FROM ISRAEL TODAY
NOTE: This story is of great historical interest, but it is not about kosher wine.
Writers
Ilan Ben Zion
Ilan Ben Zion Ilan Ben Zion is a news editor at The Times of Israel. He holds a Masters degree in Diplomacy from …
The Canaanite kings of Tel Kabri drank plenty of wine, and for the first time archaeologists have hard evidence for it after unearthing a Bronze Age royal wine cellar at the northern Galilee site.
Kabri, a Middle Bronze Age city located a few miles east of the modern town of Nahariya, was excavated last year by a team headed by Dr. Assaf Yasur-Landau of University of Haifa, Dr. Eric H. Cline of George Washington University, and Dr. Andrew Koh of Brandeis University. During the dig, they found 40 narrow-necked, meter-tall, handleless jugs which date back over 3,600 years.
After conducting a residue analysis of the ceramics found last summer, they said in an article published Wednesday in PLOS ONE that the vessels contained wine.
“The presence of both tartaric and syringic acids in relative abundance as biomarkers indicates that all of these vessels originally held wine and that we may be confident in identifying this space as a wine storage room – that is to say, a wine cellar,” they wrote. A lack of syringic acid, a compound prevalent in red wine, in three of the jars may indicate the lords of the palace also held a stock of white, they postulate, “but it is difficult to say with certainty without further evidence.”
But the wine wasn’t a straight grape-to-barrel concoction. The analysis found that the ancients enhanced their vino with herbs and resins to help flavor and preserve it. Chemical traces suggest that the jar’s contents had herbal additives including “honey, storax resin, terebinth resin, cyperus, cedar oil, juniper, and perhaps even mint, myrtle, or cinnamon.”

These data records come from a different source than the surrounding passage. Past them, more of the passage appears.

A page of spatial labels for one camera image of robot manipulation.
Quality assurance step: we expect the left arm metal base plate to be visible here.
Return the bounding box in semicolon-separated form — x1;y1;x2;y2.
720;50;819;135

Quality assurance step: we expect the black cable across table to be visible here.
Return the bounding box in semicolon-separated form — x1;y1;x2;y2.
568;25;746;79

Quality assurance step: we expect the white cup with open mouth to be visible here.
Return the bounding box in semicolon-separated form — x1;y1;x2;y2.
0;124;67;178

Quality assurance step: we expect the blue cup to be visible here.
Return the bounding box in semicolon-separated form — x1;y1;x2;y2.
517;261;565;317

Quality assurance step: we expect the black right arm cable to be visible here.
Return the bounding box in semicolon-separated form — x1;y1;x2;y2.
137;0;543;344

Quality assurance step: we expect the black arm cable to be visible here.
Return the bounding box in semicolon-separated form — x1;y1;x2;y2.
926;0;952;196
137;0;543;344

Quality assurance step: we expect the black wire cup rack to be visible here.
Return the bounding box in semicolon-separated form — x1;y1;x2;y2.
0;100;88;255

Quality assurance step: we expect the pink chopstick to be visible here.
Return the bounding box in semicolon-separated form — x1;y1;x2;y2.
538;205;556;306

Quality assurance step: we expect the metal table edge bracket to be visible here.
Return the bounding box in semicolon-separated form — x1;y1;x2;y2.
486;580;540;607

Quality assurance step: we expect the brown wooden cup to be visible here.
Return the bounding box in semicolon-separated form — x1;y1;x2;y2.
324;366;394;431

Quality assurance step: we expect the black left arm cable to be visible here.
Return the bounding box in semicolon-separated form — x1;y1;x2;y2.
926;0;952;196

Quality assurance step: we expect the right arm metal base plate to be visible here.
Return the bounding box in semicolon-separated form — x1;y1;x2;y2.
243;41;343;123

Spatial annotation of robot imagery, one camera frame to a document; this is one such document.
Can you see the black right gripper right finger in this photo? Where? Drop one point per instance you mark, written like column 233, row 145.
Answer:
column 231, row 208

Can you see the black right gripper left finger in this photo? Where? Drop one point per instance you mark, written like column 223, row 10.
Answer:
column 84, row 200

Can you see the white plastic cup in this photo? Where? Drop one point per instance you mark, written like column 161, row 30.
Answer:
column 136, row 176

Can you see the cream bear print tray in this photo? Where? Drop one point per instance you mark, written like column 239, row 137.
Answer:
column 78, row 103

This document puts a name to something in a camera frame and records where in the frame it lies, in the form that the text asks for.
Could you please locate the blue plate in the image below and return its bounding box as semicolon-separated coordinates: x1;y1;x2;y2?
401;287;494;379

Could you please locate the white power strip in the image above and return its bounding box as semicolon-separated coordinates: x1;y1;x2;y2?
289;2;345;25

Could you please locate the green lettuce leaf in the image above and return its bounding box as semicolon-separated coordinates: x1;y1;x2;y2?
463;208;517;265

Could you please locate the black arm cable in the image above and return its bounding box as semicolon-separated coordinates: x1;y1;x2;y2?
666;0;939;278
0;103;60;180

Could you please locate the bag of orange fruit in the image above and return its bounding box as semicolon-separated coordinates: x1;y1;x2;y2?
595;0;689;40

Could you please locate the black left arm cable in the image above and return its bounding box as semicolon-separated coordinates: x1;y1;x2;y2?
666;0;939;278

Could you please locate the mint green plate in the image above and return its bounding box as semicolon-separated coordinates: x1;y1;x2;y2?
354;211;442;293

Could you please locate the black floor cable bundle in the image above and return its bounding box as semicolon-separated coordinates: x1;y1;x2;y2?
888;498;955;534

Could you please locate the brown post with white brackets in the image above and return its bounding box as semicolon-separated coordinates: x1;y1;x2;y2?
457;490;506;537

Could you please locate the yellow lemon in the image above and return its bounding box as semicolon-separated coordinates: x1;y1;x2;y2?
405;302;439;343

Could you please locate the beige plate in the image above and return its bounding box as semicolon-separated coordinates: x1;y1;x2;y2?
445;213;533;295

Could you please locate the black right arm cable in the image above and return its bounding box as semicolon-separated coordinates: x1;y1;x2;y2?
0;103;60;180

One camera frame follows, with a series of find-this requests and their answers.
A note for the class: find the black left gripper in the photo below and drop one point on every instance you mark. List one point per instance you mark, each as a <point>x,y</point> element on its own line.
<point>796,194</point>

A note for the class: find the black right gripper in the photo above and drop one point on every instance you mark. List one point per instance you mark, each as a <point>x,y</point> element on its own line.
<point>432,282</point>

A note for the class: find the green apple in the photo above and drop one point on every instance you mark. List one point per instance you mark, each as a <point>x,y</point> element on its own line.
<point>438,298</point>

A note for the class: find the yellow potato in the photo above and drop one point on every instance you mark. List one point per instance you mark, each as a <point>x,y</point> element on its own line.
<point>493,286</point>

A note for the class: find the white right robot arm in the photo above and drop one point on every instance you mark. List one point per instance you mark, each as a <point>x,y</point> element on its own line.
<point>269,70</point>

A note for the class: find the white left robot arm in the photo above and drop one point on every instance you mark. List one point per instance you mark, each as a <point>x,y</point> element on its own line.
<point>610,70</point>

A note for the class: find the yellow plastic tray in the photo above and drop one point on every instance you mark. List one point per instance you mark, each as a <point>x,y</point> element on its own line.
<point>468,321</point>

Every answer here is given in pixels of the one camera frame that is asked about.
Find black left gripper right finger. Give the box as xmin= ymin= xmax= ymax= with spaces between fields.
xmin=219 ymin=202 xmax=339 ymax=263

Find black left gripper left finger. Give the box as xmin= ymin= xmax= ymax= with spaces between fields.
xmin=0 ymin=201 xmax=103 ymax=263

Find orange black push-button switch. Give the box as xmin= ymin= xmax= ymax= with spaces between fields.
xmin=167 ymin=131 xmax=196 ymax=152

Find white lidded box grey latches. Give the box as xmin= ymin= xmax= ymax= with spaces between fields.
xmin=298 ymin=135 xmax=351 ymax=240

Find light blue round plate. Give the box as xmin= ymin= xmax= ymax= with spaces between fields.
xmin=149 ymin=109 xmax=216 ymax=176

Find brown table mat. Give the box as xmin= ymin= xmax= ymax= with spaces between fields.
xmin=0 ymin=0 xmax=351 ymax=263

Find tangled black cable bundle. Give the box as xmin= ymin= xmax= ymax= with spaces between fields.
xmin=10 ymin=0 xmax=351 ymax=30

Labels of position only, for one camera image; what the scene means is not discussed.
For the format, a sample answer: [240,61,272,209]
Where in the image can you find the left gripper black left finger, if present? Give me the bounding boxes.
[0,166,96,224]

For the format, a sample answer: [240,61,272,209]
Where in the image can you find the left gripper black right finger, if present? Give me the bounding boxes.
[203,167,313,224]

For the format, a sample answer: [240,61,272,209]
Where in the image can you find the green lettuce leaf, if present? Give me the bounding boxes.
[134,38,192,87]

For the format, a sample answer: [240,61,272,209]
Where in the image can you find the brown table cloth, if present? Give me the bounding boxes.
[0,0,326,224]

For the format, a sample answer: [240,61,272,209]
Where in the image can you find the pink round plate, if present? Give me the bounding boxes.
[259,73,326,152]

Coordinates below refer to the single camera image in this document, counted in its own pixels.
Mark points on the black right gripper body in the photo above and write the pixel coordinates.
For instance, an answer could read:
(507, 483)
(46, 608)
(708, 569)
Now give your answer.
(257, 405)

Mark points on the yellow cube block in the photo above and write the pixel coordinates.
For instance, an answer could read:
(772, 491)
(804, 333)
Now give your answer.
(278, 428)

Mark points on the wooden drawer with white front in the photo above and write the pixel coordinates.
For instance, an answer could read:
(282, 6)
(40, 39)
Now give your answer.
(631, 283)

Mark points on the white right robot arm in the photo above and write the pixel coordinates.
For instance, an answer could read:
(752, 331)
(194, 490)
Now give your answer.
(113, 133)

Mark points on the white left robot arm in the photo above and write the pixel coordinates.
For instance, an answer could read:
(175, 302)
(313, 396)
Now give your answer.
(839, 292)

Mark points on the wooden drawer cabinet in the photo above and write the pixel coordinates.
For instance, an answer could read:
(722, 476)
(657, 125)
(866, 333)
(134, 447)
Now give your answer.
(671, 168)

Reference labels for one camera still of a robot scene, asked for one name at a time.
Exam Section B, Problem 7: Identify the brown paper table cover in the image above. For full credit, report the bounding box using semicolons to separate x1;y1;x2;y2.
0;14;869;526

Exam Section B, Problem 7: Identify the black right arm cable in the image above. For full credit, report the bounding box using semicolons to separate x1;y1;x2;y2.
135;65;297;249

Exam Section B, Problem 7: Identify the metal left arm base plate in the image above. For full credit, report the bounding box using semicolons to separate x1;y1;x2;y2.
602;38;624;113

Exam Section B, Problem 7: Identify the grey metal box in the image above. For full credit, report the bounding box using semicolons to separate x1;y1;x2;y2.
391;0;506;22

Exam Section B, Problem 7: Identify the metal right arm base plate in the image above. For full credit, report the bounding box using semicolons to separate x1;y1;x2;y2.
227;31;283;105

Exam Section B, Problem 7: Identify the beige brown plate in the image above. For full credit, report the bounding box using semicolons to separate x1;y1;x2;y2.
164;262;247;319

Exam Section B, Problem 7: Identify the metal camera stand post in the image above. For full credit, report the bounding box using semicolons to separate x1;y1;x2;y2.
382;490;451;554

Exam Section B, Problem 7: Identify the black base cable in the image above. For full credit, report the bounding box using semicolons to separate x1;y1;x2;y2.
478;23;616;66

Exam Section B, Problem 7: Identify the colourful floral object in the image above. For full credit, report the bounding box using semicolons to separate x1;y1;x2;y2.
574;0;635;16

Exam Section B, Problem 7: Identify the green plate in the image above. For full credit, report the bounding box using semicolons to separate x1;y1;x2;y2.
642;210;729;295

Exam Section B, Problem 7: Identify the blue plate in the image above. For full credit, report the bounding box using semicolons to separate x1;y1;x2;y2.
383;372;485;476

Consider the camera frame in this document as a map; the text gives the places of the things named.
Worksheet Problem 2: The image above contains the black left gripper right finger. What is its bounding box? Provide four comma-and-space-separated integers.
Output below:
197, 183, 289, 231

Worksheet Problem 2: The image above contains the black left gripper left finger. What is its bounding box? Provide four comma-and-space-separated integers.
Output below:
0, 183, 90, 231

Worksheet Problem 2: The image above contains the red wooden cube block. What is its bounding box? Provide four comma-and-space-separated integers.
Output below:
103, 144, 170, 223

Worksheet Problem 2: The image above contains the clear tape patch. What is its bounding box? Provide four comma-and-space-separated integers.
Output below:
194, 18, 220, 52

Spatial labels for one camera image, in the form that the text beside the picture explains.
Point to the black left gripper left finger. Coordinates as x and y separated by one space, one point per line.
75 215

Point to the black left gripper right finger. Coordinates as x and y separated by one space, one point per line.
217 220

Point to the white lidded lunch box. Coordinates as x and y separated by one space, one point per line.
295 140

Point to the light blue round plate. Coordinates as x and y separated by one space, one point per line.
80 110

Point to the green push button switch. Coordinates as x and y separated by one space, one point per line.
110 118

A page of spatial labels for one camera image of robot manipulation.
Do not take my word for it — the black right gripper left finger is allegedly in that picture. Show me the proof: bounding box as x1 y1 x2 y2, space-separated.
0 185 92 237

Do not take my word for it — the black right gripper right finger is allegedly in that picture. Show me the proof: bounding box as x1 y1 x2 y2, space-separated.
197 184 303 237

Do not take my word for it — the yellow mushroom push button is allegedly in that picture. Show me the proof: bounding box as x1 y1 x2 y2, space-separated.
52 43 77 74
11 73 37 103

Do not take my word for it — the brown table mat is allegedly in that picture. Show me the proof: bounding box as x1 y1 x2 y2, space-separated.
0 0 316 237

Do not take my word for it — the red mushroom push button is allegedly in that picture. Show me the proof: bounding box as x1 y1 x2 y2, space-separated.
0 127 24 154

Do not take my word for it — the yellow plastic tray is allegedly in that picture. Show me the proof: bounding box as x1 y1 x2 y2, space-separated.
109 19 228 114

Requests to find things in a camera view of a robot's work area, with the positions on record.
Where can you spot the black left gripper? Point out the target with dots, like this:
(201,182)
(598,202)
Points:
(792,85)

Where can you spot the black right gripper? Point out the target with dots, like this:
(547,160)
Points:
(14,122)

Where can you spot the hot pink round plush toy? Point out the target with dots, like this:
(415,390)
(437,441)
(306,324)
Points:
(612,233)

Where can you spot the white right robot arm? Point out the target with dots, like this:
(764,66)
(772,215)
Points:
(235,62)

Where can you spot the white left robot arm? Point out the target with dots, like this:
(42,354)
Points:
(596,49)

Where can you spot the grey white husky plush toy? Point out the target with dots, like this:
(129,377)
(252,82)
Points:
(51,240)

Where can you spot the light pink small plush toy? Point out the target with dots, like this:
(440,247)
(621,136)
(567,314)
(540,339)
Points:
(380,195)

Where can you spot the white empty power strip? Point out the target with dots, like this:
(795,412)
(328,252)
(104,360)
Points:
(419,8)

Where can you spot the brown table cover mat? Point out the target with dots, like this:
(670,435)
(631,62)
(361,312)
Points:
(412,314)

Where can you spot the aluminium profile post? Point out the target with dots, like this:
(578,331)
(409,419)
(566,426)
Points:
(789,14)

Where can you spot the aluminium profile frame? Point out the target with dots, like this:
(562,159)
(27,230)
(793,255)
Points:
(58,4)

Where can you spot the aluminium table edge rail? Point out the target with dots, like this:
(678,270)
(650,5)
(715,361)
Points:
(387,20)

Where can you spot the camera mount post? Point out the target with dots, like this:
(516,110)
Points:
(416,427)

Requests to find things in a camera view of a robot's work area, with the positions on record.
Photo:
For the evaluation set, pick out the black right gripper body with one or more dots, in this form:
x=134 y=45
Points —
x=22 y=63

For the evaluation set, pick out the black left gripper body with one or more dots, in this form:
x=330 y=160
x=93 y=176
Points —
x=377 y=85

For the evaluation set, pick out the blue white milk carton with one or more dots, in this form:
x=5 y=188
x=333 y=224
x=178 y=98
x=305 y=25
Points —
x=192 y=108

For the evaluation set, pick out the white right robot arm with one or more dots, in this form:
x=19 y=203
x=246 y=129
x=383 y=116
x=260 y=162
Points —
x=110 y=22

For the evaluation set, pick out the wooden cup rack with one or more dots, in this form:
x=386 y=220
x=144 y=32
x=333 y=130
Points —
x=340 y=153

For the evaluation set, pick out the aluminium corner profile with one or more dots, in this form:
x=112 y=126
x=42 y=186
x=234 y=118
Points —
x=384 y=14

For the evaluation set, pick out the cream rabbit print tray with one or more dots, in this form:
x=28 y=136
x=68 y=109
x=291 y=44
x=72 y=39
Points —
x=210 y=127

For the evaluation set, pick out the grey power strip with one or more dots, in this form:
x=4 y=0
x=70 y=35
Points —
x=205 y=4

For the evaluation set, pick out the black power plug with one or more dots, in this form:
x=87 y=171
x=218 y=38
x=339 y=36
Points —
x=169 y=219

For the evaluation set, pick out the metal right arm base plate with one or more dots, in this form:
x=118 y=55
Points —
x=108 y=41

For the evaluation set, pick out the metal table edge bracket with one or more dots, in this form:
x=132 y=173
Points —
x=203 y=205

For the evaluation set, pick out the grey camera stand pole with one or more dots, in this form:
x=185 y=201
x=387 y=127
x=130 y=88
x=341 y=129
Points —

At roughly 2,000 liters of wine, the researchers noted, the quantity found in the cellar suggests the stash was “directly related to consumption within the palace,” rather than for mass distribution.
“We may have here the private reserve of the ruler and his household. ”
Discovering an ancient palace’s storeroom filled with ancient wine jars was a “most unusual find,” Yasur-Landau told The Times of Israel.
“You do not usually find palaces, not to mention palaces that are as early as that, [with] rooms that are filled with very, very large ceramic storage jars,” Yasur-Landau, chair of the department of maritime civilization at the University of Haifa, said.
He said that there are at least two more storerooms adjoined to the one already excavated that remain to be unearthed in the 2015 season. They, too, might contain vessels for wine, or perhaps other commodities such as olive oil or wheat.
Aerial photo of Tel Kabri excavation, where archaeologists found a royal Canaanite wine cellar. (photo credit: Eric H. Cline and Assaf Yasur-Landau)
“On the other edge of the room there’s a massive entrance with double-doorways, which is likely leading to something important,” he said. Adjacent to the storeroom the excavators also found the remains of an elegantly decorated “banquet hall” with bright white plaster on the floor in which large quantities of meat — sheep and goats, and wild oryx and cattle — was consumed and other wine jars were found.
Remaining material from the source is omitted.